Так вот и ходит он много лет, от деревни к деревне, из города в город, из одной столицы в другую. Везде ему рады, везде ему почет и слава, хоть и не берет он никакой платы, кроме ночлега и еды в дорогу. И темные глаза его всегда печальны, а углы рта опущены вниз.

— Послушай, — говорит он, — я грезил и видел город. И город был как золото и в то же время стекло, потому что он был свет. Из света были его площади, твердого, как камень. Из света были его сады, и свет шелестел в них и мерцал, как листва.

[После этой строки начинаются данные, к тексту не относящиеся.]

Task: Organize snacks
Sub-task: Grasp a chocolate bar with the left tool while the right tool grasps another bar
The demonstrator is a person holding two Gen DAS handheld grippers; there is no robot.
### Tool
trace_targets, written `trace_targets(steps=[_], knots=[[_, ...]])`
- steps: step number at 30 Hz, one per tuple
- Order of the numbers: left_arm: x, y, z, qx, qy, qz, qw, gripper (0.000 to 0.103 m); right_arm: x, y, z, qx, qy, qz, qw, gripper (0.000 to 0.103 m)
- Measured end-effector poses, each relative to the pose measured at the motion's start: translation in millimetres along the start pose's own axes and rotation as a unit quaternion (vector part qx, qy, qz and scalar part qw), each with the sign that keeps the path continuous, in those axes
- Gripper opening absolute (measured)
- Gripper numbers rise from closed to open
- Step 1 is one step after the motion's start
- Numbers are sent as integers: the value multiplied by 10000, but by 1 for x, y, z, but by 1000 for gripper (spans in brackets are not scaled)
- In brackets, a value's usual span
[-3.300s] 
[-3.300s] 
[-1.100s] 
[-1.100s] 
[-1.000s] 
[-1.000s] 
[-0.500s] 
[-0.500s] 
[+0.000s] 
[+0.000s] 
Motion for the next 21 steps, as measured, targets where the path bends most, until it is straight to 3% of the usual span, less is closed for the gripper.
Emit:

Ангелы населяли его, у них не было крыльев, их подхватывал и нес все тот же свет, куда они пожелают или куда велит Он. И свет был в то же время звук, он лился отовсюду, и звук был как прекраснейшая музыка, как трубы и скрипки, от этой музыки хотелось кричать и плакать, раскинув руки. И я был счастлив в этих грезах. Но однажды я проснулся в полутемном доме, надо мной с лампой стоял хозяин, позади него шумно дышало все его семейство, и голос его срывался, когда он спросил меня:

"Кто ты? Здесь было светло, как днем, пока ты спал, и звучало пение ангелов."

"Я — сновидец", — ответил я, потому что мой город все еще стоял у меня перед глазами.

"Ясновидец! — ахнул он, а потом страшно обрадовался. — Скажи же, скажи же нам скорее, где наша корова? Два дня как она пропала, надежды мало, но, может быть, ты знаешь?"

одиночество

Приходить на берег, оставлять одежду.

Сближаться лицами, слизывать с губ ледяную влагу.

Касаться всем телом игры света и тени, утолять жажду.

Входить по самое горло, медленно, осторожно, плача и задыхаясь, но никогда дважды.